_EXERCISE PROMPT_.
Lines holding the string "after" are the ones to copy; find them all in the data.

>>

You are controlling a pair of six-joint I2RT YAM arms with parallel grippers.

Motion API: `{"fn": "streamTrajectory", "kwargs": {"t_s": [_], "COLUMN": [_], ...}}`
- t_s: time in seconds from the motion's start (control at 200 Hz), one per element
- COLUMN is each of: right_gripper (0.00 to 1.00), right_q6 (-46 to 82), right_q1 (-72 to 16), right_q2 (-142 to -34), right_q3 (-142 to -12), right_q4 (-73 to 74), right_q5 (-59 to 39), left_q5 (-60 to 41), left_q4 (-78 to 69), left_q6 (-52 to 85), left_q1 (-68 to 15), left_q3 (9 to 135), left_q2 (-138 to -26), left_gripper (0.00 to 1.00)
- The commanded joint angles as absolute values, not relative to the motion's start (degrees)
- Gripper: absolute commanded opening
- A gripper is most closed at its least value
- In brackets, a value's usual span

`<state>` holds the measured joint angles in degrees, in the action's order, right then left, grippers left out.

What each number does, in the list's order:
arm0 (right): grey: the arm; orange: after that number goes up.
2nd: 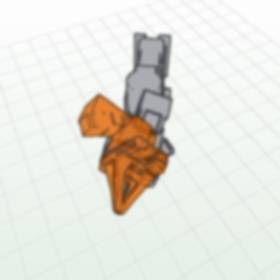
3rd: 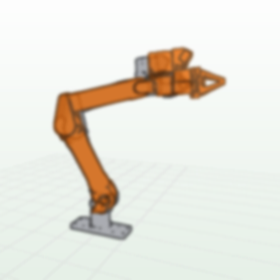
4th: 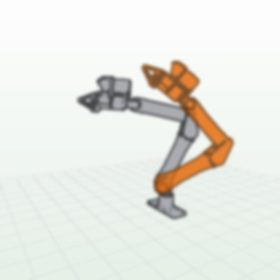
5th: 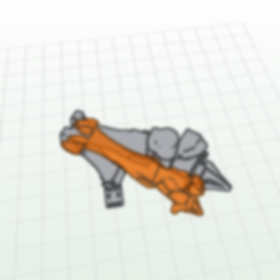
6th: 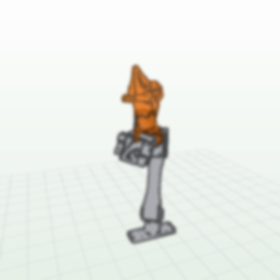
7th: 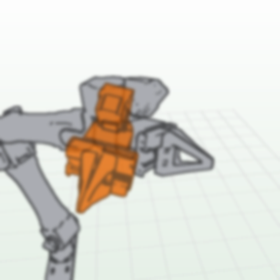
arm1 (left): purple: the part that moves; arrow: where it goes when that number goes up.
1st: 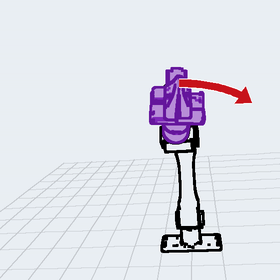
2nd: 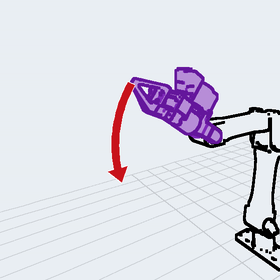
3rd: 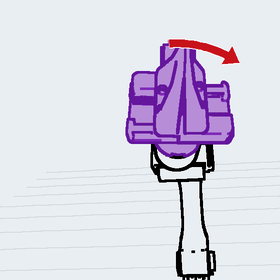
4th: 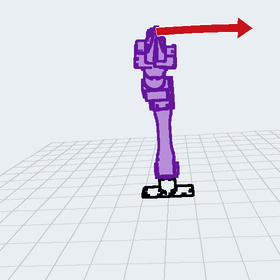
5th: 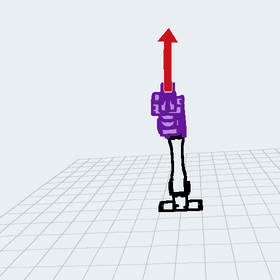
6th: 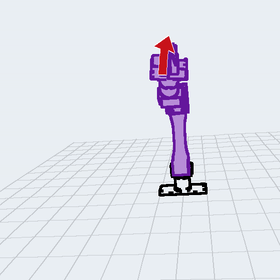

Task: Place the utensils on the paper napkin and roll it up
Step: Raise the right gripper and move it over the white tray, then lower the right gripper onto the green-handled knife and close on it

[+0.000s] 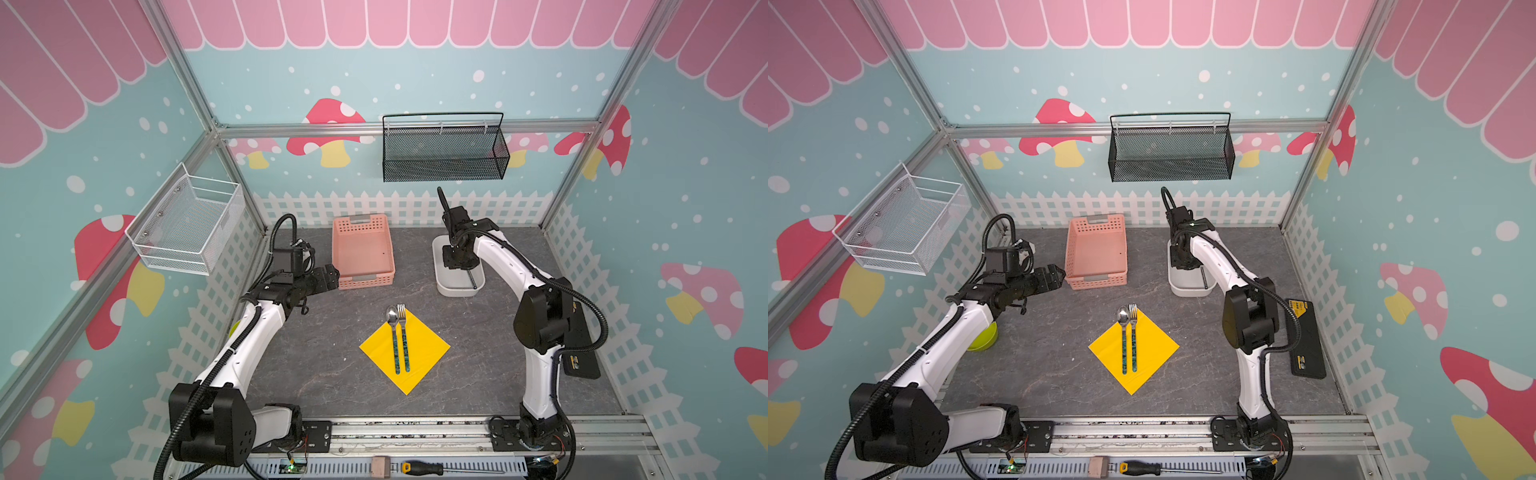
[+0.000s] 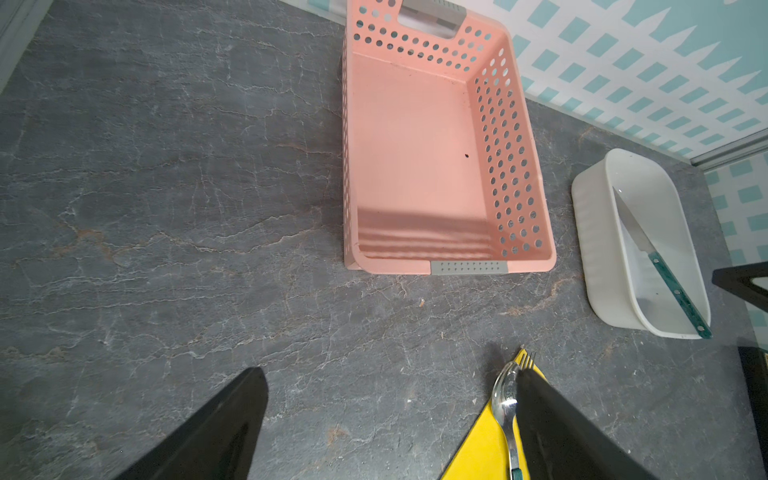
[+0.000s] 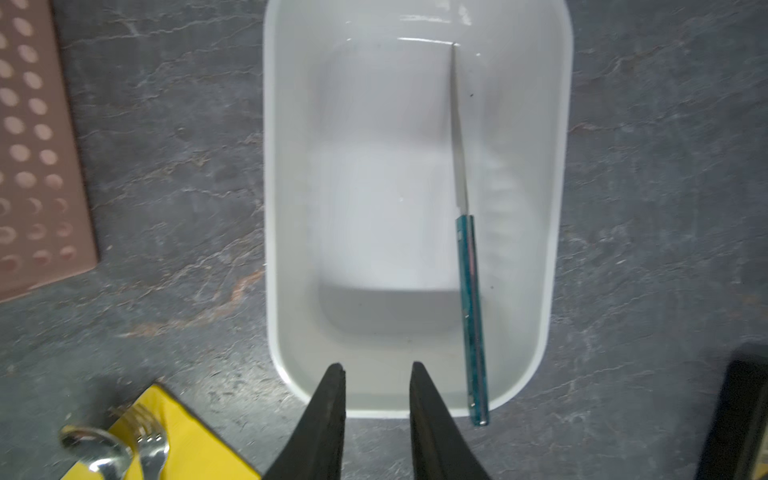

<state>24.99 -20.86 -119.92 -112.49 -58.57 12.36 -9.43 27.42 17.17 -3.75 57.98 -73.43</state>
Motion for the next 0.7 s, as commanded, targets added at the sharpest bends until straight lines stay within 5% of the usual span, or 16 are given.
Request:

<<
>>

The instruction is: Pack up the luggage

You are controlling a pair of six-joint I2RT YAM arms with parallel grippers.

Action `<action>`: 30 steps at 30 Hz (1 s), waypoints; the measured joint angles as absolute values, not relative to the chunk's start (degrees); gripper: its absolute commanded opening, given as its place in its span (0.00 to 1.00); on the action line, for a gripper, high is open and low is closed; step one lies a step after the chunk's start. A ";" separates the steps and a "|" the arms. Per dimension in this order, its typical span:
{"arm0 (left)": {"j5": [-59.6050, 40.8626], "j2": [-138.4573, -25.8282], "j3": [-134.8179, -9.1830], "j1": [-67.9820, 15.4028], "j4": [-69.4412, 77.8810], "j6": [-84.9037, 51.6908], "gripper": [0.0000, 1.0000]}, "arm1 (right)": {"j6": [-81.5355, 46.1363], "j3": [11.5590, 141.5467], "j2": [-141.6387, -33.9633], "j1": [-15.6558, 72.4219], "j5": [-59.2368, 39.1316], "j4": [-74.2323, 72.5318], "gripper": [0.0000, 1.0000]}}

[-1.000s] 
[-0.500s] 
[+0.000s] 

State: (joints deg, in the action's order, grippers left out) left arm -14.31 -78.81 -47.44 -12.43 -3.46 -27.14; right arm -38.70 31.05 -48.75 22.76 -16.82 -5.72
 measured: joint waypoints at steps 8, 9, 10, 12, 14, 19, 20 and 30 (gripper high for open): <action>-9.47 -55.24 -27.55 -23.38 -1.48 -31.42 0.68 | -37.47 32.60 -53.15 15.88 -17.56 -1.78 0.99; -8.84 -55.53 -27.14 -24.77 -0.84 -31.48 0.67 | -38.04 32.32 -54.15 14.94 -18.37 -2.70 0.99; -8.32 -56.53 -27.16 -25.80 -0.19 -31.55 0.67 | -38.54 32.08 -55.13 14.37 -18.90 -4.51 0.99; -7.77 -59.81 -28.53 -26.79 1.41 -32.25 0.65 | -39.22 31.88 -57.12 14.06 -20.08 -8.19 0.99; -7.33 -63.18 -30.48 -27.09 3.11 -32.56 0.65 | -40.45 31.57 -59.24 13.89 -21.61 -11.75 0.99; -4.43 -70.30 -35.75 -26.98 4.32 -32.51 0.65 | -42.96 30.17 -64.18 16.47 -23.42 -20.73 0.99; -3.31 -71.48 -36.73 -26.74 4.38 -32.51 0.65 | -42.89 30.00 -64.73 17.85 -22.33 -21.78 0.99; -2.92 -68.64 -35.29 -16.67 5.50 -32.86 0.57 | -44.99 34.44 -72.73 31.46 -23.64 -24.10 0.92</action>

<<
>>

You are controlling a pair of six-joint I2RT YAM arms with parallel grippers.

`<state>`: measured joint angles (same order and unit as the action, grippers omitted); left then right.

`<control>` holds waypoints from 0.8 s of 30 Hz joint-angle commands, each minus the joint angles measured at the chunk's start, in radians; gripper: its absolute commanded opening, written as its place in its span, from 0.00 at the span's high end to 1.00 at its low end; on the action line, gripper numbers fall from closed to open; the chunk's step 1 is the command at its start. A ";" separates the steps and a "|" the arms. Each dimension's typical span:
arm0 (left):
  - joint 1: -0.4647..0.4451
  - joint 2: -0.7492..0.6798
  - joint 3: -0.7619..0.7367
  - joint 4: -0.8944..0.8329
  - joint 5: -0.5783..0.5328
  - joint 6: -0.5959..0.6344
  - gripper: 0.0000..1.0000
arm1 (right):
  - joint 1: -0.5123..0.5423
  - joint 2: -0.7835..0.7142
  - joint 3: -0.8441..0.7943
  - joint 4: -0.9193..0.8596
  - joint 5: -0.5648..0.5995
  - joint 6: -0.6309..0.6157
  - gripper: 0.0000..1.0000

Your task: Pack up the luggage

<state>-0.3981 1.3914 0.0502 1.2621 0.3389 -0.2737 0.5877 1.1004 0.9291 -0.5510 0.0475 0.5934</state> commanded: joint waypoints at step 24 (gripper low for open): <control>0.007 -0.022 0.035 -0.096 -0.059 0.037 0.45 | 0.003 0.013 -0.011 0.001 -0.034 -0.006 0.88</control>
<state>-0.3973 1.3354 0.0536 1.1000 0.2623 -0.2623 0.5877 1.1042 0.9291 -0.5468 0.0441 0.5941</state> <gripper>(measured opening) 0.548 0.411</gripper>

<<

_EXERCISE RESULT_.
arm0 (right): grey: the arm; orange: after that number goes up.
Action `<action>`: 30 steps at 30 Hz (1 s), waypoints; the measured joint angles as absolute values, not relative to the chunk's start (degrees); gripper: its absolute commanded opening, given as its place in its span (0.00 to 1.00); on the action line, for a gripper, high is open and low is closed; step one lies a step after the chunk's start. A ";" separates the steps and a "|" the arms. Per dimension in this order, its typical span:

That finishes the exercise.